TRIBUNNEWS.COM - Hasil studi Dana Moneter Internasional (2014) menunjukkan, kenaikan investasi infrastruktur publik akan meningkatkan pertumbuhan ekonomi, baik jangka pendek maupun menengah.
Investasi ini tak hanya didapatkan dari badan usaha milik negara (BUMN), namun pemerintah juga mengajak pihak swasta untuk terlibat aktif mendanai infrastruktur.
Satu persen kenaikan investasi infrastruktur publik di negara berkembang bakal meningkatkan output sebesar 0,1 persen pada tahun tersebut, dan 0,25 persen empat tahun kemudian.
Menurut Direktur Jenderal Pengelolaan Pembiayaan dan Risiko Kementerian Keuangan Robert Pakpahan, pembiayaan inovatif diperlukan untuk menggenjot infrastruktur. Tentunya, akan selalu ada jaminan bagi swasta dari pemerintah.
Sejauh ini, ada 10 bandara dan 20 pelabuhan yang pengelolaannya bakal ditawarkan pada swasta.Tentunya, bandara dan pelabuhan yang ditawarkan pengelolaannya itu berpotensi menguntungkan secara ekonomi.
Bandara itu antara lain Labuan Bajo, Sentani, Radin Inten, Tarakan, Palu, Sabang, Sibolga, dan Bengkulu. Sementara itu, pelabuhan tersebut antara lain Bitung, Ternate, Manokwari, Kendari, dan Biak.
Kerja sama itu bakal menggunakan skema pengelolaan aset milik negara. Adapun jangka waktu kerja sama operasional terbatas maksimal 30 tahun. Selain itu, semua aset juga tetap dikuasai negara.
Pada forum yang sama, Direktur Utama PT Jasa Marga (Persero) Tbk Desi Arryani menuturkan, pembiayaan swasta baik untuk mempercepat pengoperasian jalan tol.
Dalam kurun waktu 3 tahun, yaitu 2017-2019, Jasa Marga juga harus mengoperasikan 600 kilometer jalan baru dengan target 200 kilometer per tahunnya.Sebagai korporasiJasa Marga memiliki keterbatasan modal dan utang. Mau tak mau, Jasa Marga membutuhkan sumber pundi-pundi baru untuk mengakselerasi pembangunan tol itu.
Dengan ekuitas Rp 16,3 triliun, Jasa Marga juga mesti berhati-hati menentukan jumlah pinjamannya. Pasalnya, Jasa Marga adalah perusahaan terbuka, yang sewaktu-waktu pemegang sahamnya dapat khawatir saat menilai pinjaman terlalu tinggi.
"Jadi kami putuskan melakukan sekuritisasi.Kami cari mana nih skema yang tidak berbenturan dengan regulasi," kata Desi.
Artinya, sekuritisasi aset negara berupa jalan tol bukanlah penjualan aset, namun lebih kepada kerjasama pembiayaan proyek. Pada tahap pertama sekuritisasi, Jasa Marga telah melepas ruas Tol Jakarta-Bogor-Ciawi (Jagorawi) dengan jangka waktu 5 tahun.
"Hasilnya kami bisa dapat sampai Rp 2 triliun.Ke depannya mungkin akan sekuritisasi lagi, karena ini kan baru awal, istilahnya tes pasar," ujar Desi.
Desi menambahkan, selain kerja sama dengan swasta, Jasa Marga juga membuat anak usaha lebih mandiri mencari pendanaan. Misalnya, dengan menjual obligasi berbasis proyek.Hal itu sebagaimana telah dilakukan pada ruas Tol JORR W2 (Meruya-Ulujami).

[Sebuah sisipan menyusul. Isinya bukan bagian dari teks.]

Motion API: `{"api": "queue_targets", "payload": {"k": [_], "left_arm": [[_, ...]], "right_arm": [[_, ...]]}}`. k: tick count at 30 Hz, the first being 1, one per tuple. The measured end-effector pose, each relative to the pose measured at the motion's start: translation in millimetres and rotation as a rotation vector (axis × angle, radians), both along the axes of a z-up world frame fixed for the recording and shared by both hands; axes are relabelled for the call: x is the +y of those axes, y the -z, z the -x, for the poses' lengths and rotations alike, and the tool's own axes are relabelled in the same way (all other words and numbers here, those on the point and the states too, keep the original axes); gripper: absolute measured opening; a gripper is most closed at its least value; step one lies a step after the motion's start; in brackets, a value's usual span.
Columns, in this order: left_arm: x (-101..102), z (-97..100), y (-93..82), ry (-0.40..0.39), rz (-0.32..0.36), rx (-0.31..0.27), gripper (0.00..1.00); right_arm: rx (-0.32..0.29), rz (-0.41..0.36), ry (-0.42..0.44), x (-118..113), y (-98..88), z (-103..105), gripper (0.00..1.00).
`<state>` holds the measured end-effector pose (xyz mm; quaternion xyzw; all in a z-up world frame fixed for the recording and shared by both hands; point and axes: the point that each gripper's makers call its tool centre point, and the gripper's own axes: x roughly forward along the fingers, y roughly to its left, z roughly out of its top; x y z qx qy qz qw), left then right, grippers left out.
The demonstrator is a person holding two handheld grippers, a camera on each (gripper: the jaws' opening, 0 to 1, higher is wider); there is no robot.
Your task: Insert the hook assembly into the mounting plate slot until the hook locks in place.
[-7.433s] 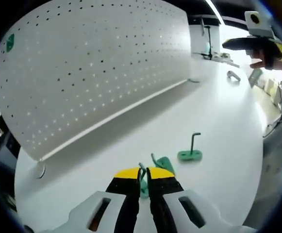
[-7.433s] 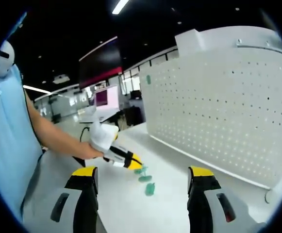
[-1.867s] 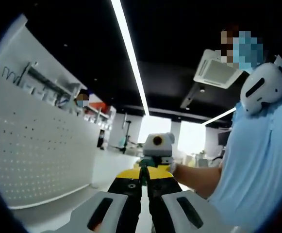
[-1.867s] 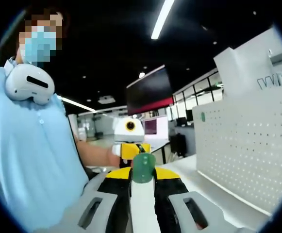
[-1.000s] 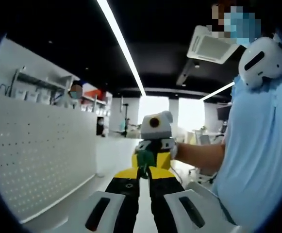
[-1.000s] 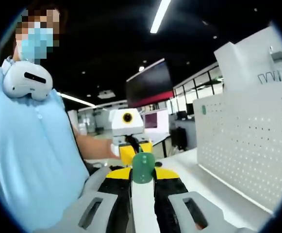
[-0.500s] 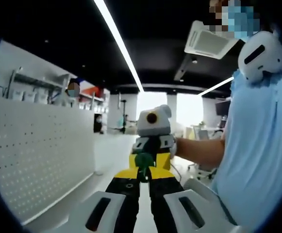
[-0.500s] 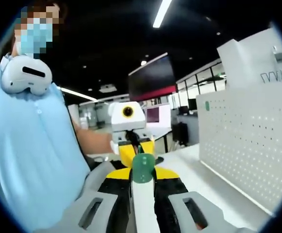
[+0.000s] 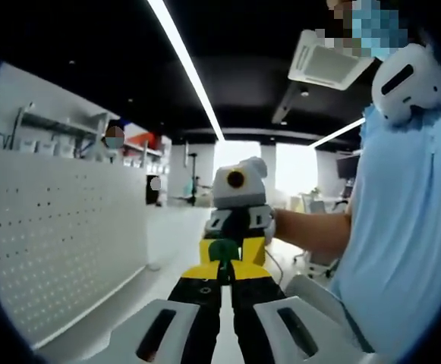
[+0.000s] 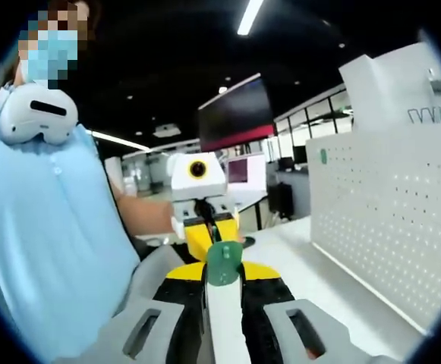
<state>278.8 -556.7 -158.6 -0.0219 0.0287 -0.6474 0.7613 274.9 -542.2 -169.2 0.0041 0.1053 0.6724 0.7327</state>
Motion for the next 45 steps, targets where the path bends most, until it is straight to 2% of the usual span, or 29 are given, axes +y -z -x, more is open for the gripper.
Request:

“Sekuritisasi aset itu hanya menjual future income, bukan menjual aset.Aset-aset yang disekuritisasi Jasa Marga adalah jalan-jalan tol yang income-nya sudah stabil selama bertahun-tahun sehingga bisa mendapat kepercayaan investor,” tambah Desi.

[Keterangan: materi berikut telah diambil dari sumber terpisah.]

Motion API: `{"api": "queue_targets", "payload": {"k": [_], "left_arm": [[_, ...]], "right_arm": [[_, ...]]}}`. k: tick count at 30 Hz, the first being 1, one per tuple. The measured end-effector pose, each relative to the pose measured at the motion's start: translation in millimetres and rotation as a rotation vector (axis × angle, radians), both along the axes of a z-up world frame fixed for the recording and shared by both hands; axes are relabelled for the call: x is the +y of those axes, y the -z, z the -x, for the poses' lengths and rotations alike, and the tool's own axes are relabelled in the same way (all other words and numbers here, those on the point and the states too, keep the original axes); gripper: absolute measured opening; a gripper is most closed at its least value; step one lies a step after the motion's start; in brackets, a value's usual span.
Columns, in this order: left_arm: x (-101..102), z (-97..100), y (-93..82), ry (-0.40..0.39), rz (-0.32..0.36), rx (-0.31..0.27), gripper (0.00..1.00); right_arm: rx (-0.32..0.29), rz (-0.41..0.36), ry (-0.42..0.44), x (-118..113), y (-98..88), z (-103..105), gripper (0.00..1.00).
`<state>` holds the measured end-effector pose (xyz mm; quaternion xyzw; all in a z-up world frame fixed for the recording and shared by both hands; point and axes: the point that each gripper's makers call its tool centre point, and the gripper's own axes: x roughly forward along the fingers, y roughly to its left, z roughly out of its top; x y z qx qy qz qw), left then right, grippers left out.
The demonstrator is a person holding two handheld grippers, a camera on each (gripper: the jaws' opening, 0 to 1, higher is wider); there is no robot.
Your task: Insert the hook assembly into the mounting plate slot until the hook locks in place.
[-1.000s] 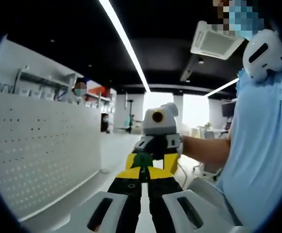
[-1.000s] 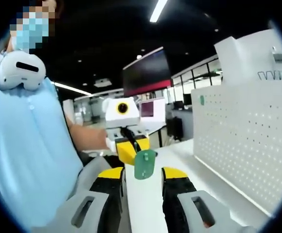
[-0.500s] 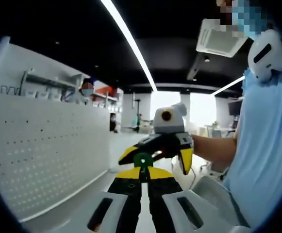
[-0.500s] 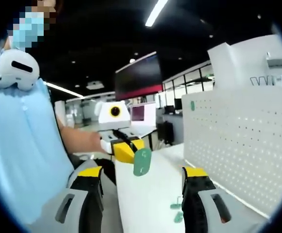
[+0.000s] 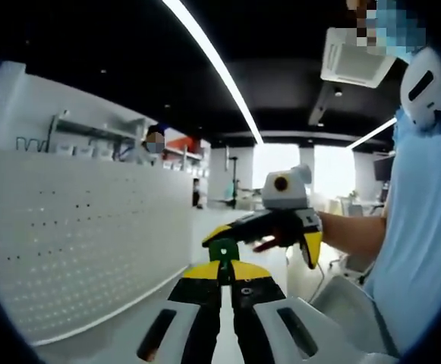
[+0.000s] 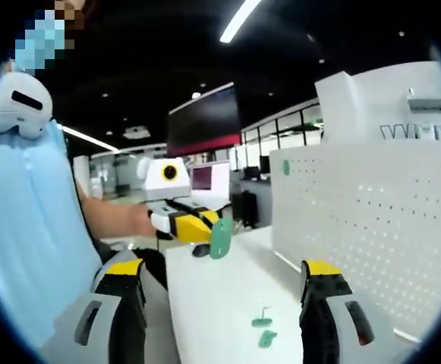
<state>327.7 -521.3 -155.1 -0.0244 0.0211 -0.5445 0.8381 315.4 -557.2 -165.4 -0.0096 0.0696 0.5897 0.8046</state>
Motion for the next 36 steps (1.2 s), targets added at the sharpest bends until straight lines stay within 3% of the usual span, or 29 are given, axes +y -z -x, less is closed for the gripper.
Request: {"api": "queue_targets", "payload": {"k": [5,14,26,36], "left_arm": [[9,-11.6,-0.7,-0.072,-0.010,-0.011,0.03],[39,-45.4,-0.8,-0.283,-0.027,-0.031,0.03],[111,-105.1,-24.9,-0.620,0.027,-0.073,0.03],[134,-123.7,-29.6,-0.731,0.027,-0.094,0.03]], "right_arm": [[-0.002,0.003,0.008,-2,0.2,-1,0.85],[-0.001,0.015,0.019,-5,2.2,-1,0.85],[0.006,0.018,0.033,-9,4.2,-4,0.85],[0.010,0.020,0.035,-9,5.2,-7,0.85]]}}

Melihat fakta itu, pembangunan infrastruktur tentunya tak dapat dilakukan sendirioleh pemerintah, tetapi butuh kerja sama dengan pihak lain, seperti swasta.
Muara dari semua itu adalahsemua lapisan masyarakat bisa merasakan hasil dari infrastruktur yang terbangun.Keadilan sosial pun niscaya terwujud merata bagi segenap rakyat, dari ujung barat hingga timur di Indonesia.